Sunday, June 26, 2016

MicroS - lessons learned part 2

At the CA Microservices Conference, Vijay Alagarasan spoke about some anti-patterns. I have reworded them to be patterns to follow and added a couple of my own thoughts.


Automation is Litmus

The litmus test on whether you can handle microS is if you can automate. Automated testing and deployment is key to microS, but beyond that if what you have is not regular enough or so eccentric that automation is not possible then you either still in R&D land or you simply are not ready yet. You do not need to automate everything, but if there is something about the software that inhibits automation then that will be a problem for stability, scale, or your own sanity when problems occur.


Centrally Manage Config

Design a configuration manger. There should be one server (not literally one, you're allowed redundancy) that can send configuration changes to your services. If you don't start from day one then you will be unable to control scale. The time to centrally manage the configuration of a service is when you deploy the first instance. Once you are running 15 instances of it, you are likely to miss an instance when you need to change a setting on it. Just think to the last time you were debugging an issue that was intermittent and you checked everything only to finally discover that one of the servers was configured differently. Sometimes it is obvious, but given that you always assume someone was diligent and set them all up identically you can often overlook that sort of bug. Avoid the headache and always manage configuration centrally.

The one argument you can make against central config is security. As I write this it does occur to me that a malicious actor who merely wanted to reek havoc on your network could do it through the config server, but that is more the case of a disgruntled employee with system knowledge. Chances are your hack is going to be by someone that wants to find their way to something valuable and changing something like a rate limit on an API is not likely to help much. Maybe talk to your security officer about this if you are concerned.


API Gateway

An API Gateway has many benefits. It can reveal a lot about network traffic and help to control it with things like caching, routing, throttling (limiting particular calls), and authorization. It can also help you transition from one version of a service to a another by slowly moving traffic to the new one. For example: consumer A is routed to version 2, but all other consumers are routed to version 1. Then consumer B moves to version 2 and so on. A good version strategy allows you to to introduce new versions of a service with a minimum of risk.

However all of the stability a gateway can offer can be reversed through misuse. Every bit of business logic that works its way into the gateway is a potential production issue. The point of the gateway is to abstract you from the business logic so that you can change your business logic carefully (as mentioned with transitioning to a new version of a service). If the business logic is in the gateway then you cannot change that logic without risking all of your traffic being negatively impacted. There will be some business logic in your gateway, but assume anything you put in there may need to be changed and cause a full system outage. Each IF statement should be put in place with that realization.

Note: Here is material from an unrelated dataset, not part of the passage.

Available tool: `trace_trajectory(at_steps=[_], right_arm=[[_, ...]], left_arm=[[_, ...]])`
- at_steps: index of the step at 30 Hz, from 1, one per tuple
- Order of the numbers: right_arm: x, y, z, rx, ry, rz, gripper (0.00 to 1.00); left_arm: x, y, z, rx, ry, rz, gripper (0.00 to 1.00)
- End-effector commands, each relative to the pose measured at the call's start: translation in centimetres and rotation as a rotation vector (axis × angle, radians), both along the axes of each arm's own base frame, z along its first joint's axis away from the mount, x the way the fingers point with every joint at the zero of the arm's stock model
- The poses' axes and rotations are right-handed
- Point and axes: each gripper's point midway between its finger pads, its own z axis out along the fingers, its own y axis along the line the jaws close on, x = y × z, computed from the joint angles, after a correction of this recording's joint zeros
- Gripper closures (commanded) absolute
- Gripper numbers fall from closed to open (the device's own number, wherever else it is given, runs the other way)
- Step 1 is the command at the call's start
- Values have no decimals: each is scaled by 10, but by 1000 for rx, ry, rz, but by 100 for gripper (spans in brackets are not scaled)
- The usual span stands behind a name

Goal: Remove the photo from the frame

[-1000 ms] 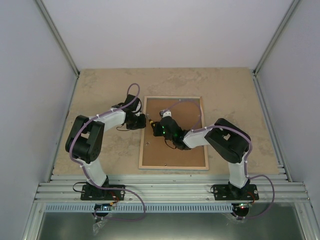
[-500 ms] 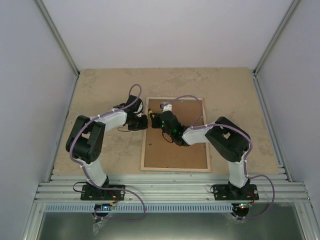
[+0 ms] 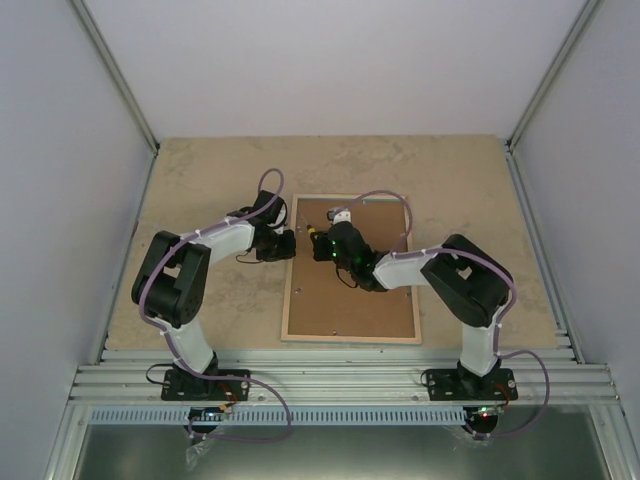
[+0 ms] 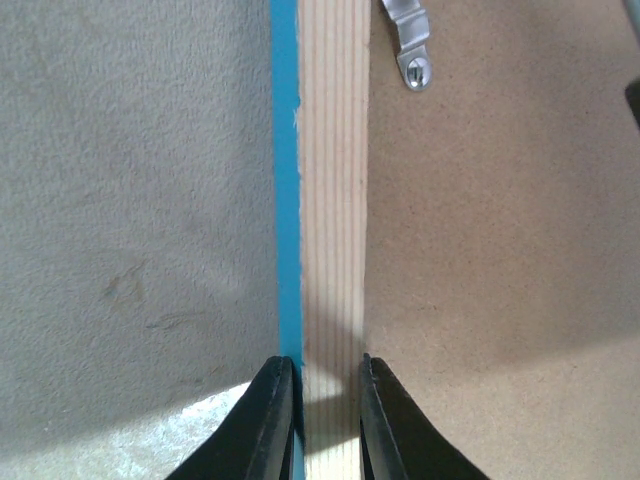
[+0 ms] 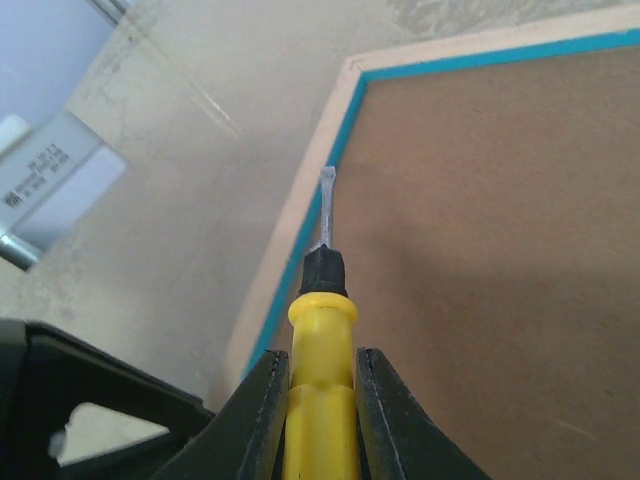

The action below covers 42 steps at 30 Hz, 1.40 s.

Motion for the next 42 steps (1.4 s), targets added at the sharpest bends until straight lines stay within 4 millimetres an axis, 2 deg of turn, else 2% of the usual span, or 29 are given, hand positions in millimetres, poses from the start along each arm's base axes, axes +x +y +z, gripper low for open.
trace_trajectory(at_steps=[1,4,9,16,22,32,37,42], right_arm=[[-21,-4,2,-39,19,113,99],[-32,-4,-2,-39,36,161,99],[-36,-1,-11,-43,57,182,99],[-29,-3,-27,-66,94,132,99],[-23,-5,-32,-65,101,100,99],[-14,-24,-19,-59,73,-22,99],[-17,-16,-13,-36,65,19,100],[-19,-15,7,-24,13,60,100]], left_arm=[[-17,-2,-3,-15,64,-8,100],[-16,-2,-3,-16,64,-7,100],[-16,-2,-3,-16,65,-8,100],[-16,-2,-4,-16,65,-9,100],[-16,-3,-3,-20,66,-10,100],[-17,-3,-4,-17,68,-9,100],[-16,-3,-4,-17,66,-8,100],[-15,-3,-2,-20,62,-6,100]])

I'm unfamiliar with these products, but CA Layer 7 and AWS Mobile Gatway are examples of API Gateways.


Question Every Layer

Abstraction is a useful tool, but it needs to be used purposefully. For instance, having a policy to abstract the connection to every database is not good. Each use of abstraction should be for a strong reason about that particular case. Unnecessary layers should be avoided. A coworker told me "no one ever wants to be the middle man" and you should think of layers like middle men. Most of the objections to middle men are the same reason you don't want extra layers in your software. They introduce complexity and the potential for translation issues, they constrain your message into their terms (admitidly this can be a pro), and they consume resources. People would always rather go to the source, but they will put up for a middle man when there's a good reason. Don't just have an extra layer in place like in Office Space.

Do not separate your layers by bussiness logic, data access, or orchestration. One layer should likely embrace all three of these things. The boundaries of a service should be based on a business solution and not a technical one. You are building services to solve business needs. Being able to switch your database out to another one should not be the guiding star by which you design your services. If you have a good version strategy then that should be all you need for technical changes.